◆ **Work request**: The data must be returned in full, with no character altered.

◆ **Supplied material**:
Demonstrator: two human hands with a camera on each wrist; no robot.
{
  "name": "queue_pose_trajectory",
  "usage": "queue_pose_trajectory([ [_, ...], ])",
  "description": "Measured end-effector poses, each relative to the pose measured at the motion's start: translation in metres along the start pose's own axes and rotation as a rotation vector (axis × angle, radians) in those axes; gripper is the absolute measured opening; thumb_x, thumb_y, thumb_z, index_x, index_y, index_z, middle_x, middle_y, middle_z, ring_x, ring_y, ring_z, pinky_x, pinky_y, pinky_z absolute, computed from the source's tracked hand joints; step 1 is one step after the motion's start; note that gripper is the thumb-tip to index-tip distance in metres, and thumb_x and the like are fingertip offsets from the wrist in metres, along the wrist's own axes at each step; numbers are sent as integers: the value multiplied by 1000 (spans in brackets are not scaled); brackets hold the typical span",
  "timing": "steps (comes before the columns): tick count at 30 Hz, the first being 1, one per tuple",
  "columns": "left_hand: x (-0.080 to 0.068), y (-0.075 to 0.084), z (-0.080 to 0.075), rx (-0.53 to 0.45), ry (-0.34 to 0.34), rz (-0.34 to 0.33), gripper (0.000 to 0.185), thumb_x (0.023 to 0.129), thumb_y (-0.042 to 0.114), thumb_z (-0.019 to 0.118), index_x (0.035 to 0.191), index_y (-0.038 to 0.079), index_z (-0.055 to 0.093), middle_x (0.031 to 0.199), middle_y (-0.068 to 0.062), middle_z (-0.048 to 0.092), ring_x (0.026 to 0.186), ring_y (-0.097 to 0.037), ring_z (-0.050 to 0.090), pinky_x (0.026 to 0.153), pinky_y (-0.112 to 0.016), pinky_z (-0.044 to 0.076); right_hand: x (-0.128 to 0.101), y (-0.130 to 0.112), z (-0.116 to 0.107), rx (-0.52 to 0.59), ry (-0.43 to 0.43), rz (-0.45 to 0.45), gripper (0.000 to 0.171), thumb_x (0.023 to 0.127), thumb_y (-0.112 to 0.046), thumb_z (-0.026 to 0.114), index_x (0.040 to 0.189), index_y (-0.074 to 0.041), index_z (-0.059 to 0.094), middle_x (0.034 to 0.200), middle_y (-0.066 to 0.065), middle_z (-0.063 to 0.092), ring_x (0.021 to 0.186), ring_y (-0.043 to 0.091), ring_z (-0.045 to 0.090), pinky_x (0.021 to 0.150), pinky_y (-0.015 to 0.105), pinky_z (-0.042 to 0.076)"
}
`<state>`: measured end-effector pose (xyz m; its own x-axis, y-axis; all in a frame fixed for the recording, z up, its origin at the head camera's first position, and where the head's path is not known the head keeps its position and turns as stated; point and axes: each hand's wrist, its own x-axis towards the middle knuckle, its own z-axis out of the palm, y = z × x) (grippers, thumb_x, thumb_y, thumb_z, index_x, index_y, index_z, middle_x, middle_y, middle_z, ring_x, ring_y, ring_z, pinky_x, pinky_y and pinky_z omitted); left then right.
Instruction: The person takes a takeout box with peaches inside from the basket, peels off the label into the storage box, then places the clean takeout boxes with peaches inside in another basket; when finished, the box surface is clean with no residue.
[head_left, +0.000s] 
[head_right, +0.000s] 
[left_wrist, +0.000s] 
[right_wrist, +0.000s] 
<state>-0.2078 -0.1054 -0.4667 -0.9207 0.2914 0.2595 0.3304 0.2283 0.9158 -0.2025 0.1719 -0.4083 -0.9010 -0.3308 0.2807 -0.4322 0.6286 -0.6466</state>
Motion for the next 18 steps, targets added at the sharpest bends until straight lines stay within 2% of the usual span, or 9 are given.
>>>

◆ **Task answer**:
Demonstrator: two human hands with a camera on each wrist; no robot.
{
  "name": "queue_pose_trajectory",
  "usage": "queue_pose_trajectory([ [_, ...], ])",
  "description": "Measured end-effector poses, each relative to the pose measured at the motion's start: translation in metres along the start pose's own axes and rotation as a rotation vector (axis × angle, radians) in those axes; gripper is the absolute measured opening; thumb_x, thumb_y, thumb_z, index_x, index_y, index_z, middle_x, middle_y, middle_z, ring_x, ring_y, ring_z, pinky_x, pinky_y, pinky_z absolute, computed from the source's tracked hand joints; step 1 is one step after the motion's start; note that gripper is the thumb-tip to index-tip distance in metres, and thumb_x and the like are fingertip offsets from the wrist in metres, along the wrist's own axes at each step; numbers are sent as integers: the value multiplied by 1000 (spans in brackets are not scaled); brackets hold the typical span",
  "timing": "steps (comes before the columns): tick count at 30 Hz, the first being 1, one per tuple",
  "columns": "left_hand: x (-0.080 to 0.068), y (-0.075 to 0.084), z (-0.080 to 0.075), rx (-0.53 to 0.45), ry (-0.34 to 0.34), rz (-0.34 to 0.33), gripper (0.000 to 0.185), thumb_x (0.023 to 0.129), thumb_y (-0.042 to 0.114), thumb_z (-0.019 to 0.118), index_x (0.035 to 0.191), index_y (-0.038 to 0.079), index_z (-0.055 to 0.093), middle_x (0.031 to 0.199), middle_y (-0.068 to 0.062), middle_z (-0.048 to 0.092), ring_x (0.026 to 0.186), ring_y (-0.097 to 0.037), ring_z (-0.050 to 0.090), pinky_x (0.026 to 0.153), pinky_y (-0.112 to 0.016), pinky_z (-0.044 to 0.076); right_hand: x (-0.128 to 0.101), y (-0.130 to 0.112), z (-0.116 to 0.107), rx (-0.52 to 0.59), ry (-0.43 to 0.43), rz (-0.45 to 0.45), gripper (0.000 to 0.171), thumb_x (0.023 to 0.127), thumb_y (-0.112 to 0.046), thumb_z (-0.026 to 0.114), index_x (0.040 to 0.189), index_y (-0.074 to 0.041), index_z (-0.059 to 0.094), middle_x (0.034 to 0.200), middle_y (-0.066 to 0.065), middle_z (-0.063 to 0.092), ring_x (0.021 to 0.186), ring_y (-0.043 to 0.091), ring_z (-0.045 to 0.090), pinky_x (0.021 to 0.150), pinky_y (-0.015 to 0.105), pinky_z (-0.042 to 0.076)"
}
`<state>`: measured end-effector pose (xyz m; its own x-axis, y-axis; all in a frame fixed for the recording, z up, its origin at the head camera's first position, and where the head's path is not known the head keeps its position and turns as stated; point and axes: each hand's wrist, its own x-axis towards the middle knuckle, its own z-axis out of the palm, y = z × x) (grippers, thumb_x, thumb_y, thumb_z, index_x, index_y, index_z, middle_x, middle_y, middle_z, ring_x, ring_y, ring_z, pinky_x, pinky_y and pinky_z omitted); left then right.
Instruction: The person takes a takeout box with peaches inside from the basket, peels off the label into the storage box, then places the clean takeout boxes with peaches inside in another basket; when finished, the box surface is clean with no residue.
[head_left, +0.000s] 
[head_right, +0.000s] 
[left_wrist, +0.000s] 
[right_wrist, +0.000s] 
<state>-0.2078 -0.1054 -0.4667 -0.9207 0.2914 0.2595 0.3304 0.2283 0.9158 -0.2025 0.1719 -0.4083 -0.9010 -0.3308 0.2807 -0.4322 0.6286 -0.6466</state>
Motion for the next 18 steps, targets added at the sharpest bends until straight lines stay within 2% of the usual span, or 9 are given.
>>>

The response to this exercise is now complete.